[Records contained in a dataset]
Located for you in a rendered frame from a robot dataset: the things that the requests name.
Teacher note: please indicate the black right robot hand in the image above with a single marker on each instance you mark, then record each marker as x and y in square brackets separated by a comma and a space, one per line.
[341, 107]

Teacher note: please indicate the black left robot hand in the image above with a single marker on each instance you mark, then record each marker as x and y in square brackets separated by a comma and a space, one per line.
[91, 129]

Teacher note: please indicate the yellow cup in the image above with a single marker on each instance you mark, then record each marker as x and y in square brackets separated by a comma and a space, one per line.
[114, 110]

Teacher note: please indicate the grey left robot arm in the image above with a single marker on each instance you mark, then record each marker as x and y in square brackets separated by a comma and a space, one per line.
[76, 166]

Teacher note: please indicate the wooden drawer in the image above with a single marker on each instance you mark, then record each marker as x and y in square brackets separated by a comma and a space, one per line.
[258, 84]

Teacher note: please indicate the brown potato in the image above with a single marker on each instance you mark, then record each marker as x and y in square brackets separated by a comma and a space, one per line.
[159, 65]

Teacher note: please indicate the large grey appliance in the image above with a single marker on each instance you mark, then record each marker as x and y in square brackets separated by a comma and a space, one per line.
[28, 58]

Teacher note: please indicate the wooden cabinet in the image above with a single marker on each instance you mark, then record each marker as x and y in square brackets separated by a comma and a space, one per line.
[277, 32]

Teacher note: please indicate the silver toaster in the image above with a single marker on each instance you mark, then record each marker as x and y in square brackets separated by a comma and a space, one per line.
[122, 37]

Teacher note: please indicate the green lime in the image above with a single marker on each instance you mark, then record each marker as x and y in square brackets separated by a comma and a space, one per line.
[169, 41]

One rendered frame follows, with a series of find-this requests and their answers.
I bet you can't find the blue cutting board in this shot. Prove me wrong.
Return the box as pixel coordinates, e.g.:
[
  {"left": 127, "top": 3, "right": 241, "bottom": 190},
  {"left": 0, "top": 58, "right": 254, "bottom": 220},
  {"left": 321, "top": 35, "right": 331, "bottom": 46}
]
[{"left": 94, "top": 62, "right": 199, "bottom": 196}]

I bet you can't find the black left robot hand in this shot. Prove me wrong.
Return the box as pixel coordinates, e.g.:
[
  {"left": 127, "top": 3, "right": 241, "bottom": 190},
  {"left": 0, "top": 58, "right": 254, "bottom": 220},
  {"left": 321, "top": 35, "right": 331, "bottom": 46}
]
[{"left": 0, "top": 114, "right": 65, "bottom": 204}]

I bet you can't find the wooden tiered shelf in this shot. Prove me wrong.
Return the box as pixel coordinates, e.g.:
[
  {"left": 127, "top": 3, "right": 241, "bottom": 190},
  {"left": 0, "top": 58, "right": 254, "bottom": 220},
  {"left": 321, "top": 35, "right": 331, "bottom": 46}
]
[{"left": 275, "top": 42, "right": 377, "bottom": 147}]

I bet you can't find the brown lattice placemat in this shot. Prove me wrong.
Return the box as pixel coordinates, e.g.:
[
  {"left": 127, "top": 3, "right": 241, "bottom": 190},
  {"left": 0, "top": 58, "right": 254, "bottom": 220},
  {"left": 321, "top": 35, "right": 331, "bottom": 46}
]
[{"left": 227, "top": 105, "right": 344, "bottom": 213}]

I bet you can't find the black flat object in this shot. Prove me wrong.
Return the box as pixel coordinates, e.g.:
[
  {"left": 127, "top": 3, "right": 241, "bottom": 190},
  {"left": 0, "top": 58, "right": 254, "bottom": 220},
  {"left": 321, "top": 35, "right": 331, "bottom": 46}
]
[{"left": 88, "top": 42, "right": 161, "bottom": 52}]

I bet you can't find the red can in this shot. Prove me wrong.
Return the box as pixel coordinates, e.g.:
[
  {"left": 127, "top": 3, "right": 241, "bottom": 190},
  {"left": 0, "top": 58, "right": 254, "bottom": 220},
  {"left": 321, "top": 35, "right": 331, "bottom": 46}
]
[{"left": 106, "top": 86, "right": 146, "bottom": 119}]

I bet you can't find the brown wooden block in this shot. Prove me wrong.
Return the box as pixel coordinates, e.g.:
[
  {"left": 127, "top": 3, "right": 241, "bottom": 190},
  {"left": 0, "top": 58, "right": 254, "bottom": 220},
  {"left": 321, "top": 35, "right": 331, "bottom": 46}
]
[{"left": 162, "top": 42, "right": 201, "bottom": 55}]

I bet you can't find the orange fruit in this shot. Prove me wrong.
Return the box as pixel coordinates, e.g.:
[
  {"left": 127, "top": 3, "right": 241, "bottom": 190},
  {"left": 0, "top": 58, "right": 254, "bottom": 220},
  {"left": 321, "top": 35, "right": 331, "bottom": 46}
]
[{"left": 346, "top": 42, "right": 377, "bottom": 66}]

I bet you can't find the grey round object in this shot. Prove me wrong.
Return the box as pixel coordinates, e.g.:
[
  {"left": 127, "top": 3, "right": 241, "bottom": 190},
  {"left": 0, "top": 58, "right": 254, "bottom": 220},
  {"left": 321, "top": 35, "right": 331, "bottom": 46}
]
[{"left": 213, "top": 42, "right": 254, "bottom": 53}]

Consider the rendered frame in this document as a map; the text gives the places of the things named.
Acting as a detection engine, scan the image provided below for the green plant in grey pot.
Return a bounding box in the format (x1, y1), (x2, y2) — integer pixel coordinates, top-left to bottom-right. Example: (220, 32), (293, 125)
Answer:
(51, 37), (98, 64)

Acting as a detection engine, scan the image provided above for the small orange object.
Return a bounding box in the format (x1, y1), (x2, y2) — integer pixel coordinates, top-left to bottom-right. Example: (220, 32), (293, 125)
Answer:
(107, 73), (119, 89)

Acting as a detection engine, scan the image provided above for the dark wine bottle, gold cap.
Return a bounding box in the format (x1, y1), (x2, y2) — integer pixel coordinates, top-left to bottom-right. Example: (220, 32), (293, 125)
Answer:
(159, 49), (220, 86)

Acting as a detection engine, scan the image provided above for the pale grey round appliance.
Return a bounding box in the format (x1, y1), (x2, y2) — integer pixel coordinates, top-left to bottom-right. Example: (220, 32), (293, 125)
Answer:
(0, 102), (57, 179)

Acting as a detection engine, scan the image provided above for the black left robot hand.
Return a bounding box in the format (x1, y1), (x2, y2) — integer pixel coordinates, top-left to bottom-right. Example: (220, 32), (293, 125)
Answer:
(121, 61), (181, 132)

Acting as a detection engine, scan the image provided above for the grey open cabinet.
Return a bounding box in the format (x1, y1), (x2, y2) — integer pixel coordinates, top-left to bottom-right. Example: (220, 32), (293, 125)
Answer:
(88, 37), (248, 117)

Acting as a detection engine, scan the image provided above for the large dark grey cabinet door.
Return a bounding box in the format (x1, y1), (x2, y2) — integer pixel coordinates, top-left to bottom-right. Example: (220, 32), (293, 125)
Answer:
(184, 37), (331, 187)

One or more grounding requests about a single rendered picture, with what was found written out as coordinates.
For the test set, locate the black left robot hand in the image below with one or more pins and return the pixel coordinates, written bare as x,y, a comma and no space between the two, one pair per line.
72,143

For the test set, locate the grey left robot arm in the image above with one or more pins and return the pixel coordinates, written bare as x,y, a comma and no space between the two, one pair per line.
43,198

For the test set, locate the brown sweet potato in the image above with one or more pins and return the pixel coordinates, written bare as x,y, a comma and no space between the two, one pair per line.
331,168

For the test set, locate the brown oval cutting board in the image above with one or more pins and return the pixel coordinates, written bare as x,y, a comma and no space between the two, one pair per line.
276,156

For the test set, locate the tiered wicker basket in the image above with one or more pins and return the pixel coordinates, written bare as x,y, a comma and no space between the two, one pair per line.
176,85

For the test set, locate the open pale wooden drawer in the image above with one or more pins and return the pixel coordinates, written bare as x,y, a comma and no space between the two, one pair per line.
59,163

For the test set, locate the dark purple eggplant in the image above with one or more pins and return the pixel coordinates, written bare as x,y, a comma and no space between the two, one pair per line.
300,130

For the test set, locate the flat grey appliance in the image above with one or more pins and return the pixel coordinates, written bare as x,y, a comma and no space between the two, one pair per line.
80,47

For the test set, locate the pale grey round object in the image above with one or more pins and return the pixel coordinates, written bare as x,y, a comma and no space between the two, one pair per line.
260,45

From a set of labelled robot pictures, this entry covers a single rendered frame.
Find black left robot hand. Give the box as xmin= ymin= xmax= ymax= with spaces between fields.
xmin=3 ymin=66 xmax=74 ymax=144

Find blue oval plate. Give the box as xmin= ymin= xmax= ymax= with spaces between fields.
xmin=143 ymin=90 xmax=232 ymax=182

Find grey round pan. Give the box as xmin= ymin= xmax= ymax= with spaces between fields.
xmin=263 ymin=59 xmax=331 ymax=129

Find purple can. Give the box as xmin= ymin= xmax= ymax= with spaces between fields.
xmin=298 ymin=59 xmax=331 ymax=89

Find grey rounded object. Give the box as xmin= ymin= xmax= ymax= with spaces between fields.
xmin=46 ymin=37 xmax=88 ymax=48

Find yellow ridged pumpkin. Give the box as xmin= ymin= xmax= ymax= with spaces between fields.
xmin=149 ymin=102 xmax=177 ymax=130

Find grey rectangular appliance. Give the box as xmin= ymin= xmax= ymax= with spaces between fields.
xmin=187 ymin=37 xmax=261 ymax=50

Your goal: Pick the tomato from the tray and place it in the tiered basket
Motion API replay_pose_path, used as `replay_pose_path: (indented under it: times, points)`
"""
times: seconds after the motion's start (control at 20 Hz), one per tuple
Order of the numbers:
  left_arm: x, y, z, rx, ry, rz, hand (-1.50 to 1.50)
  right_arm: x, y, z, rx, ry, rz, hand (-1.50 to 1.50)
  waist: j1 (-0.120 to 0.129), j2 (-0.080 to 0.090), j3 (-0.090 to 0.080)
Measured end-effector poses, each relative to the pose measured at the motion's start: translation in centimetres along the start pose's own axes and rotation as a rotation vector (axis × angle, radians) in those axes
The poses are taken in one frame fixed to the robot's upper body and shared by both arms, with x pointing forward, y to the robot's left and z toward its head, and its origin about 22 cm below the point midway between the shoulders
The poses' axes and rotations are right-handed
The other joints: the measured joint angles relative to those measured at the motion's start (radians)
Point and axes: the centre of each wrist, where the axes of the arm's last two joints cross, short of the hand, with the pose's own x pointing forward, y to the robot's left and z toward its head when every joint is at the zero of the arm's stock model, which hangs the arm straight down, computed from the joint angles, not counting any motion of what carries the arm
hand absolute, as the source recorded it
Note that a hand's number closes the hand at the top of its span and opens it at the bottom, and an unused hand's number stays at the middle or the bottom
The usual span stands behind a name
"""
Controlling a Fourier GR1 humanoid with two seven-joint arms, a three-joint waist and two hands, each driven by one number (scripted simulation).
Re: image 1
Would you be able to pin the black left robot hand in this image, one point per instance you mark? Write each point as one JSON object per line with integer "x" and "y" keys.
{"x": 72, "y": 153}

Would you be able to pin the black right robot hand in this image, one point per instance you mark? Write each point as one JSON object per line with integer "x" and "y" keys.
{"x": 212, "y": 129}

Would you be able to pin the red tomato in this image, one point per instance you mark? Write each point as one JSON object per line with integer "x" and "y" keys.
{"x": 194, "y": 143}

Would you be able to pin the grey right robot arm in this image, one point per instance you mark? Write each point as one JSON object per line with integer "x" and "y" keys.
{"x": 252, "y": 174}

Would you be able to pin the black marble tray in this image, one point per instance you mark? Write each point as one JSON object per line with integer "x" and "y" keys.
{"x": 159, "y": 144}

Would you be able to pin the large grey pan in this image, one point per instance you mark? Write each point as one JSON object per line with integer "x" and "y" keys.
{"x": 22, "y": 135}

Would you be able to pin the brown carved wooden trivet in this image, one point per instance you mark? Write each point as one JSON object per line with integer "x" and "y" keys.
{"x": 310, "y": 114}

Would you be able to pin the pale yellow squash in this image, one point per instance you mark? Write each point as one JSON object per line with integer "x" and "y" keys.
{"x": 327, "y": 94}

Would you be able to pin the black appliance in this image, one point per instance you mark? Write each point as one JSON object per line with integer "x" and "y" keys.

# The task
Review the entries above and return every line where "those" appears.

# Task response
Measured end-effector poses, each relative to the pose measured at the motion's start: translation in centimetres along the start pose's own axes and rotation as a rotation vector (axis × angle, radians) in those axes
The other joints: the measured joint angles relative to those measured at the motion's start (radians)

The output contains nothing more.